IdeNTifying RedUndancies in Fork-based DEvelopment

Python library dependencies:

sklearn, numpy, SciPy, matplotlib, gensim, nltk, bs4, flask, GitHub-Flask


Configuration:

git.py: LOCAL_DATA_PATH (for storing some data in local)

git.py: access_token (for using GitHub API to fetch data)

nlp.py: model_path (for storing the model in local)


Dataset:

[dupPR]: Reference paper: Yu, Yue, et al. "A dataset of duplicate pull-requests in github." Proceedings of the 15th International Conference on Mining Software Repositories. ACM, 2018. (link: http://yuyue.github.io/res/paper/DupPR-msr2017.pdf) <including: 2323 Duplicate PR pairs in 26 repos>

dupPR for training set

dupPR for testing set

Non-duplicate PRs for training set

Non-duplicate PRs for testing set

labeled results for RQ1 precision evaluation


RQ1:

  1. python gen_select_subset_pr.py data/random_sample_select_pr.txt 400

    (It will generate data/random_sample_select_pr.txt using random sampling)

  2. python rq1.py

    (It will take data/random_sample_select_pr.txt & data/clf/second_msr_pairs.txt as input, and write the output into files: evaluation/random_sample_select_pr_result.txt & evaluation/msr_second_part_result.txt)

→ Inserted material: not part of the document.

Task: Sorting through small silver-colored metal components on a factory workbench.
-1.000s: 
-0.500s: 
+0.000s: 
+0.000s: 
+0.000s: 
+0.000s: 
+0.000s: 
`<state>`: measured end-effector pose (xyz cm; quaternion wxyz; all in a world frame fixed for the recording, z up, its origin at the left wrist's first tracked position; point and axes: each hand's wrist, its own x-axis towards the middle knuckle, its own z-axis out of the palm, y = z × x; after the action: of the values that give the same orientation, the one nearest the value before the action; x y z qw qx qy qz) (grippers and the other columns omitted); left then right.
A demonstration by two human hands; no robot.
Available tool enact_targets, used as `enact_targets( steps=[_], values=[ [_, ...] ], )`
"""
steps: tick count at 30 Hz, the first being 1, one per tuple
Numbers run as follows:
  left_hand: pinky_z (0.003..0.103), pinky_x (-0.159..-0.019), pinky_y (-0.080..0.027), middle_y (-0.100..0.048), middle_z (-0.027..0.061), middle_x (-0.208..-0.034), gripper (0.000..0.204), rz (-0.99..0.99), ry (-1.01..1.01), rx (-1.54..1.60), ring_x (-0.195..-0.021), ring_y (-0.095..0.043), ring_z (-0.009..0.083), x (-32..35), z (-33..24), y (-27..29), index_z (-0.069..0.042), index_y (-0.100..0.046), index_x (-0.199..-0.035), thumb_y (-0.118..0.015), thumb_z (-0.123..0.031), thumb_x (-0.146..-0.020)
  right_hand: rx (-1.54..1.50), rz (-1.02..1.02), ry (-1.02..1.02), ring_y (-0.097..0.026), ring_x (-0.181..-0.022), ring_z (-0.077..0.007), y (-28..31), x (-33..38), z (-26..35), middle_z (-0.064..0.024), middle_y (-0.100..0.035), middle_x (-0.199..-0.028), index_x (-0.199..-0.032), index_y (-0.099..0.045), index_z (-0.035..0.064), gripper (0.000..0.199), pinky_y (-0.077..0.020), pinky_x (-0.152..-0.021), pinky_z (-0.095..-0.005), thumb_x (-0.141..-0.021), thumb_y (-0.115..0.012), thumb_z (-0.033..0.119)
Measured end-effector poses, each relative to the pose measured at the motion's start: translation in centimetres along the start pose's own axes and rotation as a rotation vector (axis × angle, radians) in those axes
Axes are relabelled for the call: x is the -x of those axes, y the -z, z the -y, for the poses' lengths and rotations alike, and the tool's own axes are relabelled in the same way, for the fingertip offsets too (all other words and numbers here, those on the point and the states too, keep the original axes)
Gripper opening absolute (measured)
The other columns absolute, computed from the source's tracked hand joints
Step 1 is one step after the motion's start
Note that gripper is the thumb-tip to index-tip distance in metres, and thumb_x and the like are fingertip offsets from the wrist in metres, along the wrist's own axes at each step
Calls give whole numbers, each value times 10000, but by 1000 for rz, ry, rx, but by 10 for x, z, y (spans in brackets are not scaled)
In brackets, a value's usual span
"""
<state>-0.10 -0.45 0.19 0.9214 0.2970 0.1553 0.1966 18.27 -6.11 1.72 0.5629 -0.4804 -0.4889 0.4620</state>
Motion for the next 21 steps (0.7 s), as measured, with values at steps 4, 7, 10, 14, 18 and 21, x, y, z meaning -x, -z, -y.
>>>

  3. manually label output file: evaluation/random_sample_select_pr_result.txt, add Y/N/Unknown at end (see evaluation/random_sample_select_pr_result_example.txt as example)

  4. python rq1_parse.py

    (It will print precision & recall at different threshold to stdout.)

RQ2:

  1. python rq2.py data/clf/second_msr_pairs.txt

    python rq2.py data/clf/second_nondup.txt

    (It will take data/clf/second_msr_pairs.txt & data/clf/second_nondup.txt as input, and write the output into files: evaluation/second_msr_pairs_history.txt & evaluation/second_nondup_history.txt.)

  2. python rq2_parse.py

    (It will print precision, FPR, saved commits at different threshold to stdout.)

RQ3:

  1. python rq3.py new

    python rq3.py old

    (It will take data/clf/second_msr_pairs.txt as input, and write the output into files: result_on_topk_new.txt & result_on_topk_old.txt)

  2. python rq3_parse.py new

    python rq3_parse.py old

    (It will print topK recall for our method and another method to stdout.)

RQ4:

  1. python gen_select_subset_pr.py data/small_sample_for_precision.txt 70

    (It will generate data/small_sample_for_precision.txt using random sampling)

    python gen_select_subset_pr_pairs.py data/clf/second_msr_pairs.txt data/small_sample_for_recall.txt 200

    (It will generate data/small_sample_for_recall.txt using random sampling)

  2. python rq4.py

    (It will take data/small_sample_for_precision.txt & data/small_sample_for_recall.txt as input, and write the output into files: evaluation/small_sample_for_precision.txt_XXXX.out.txt & evaluation/small_sample_for_recall.txt_XXXX.out.txt)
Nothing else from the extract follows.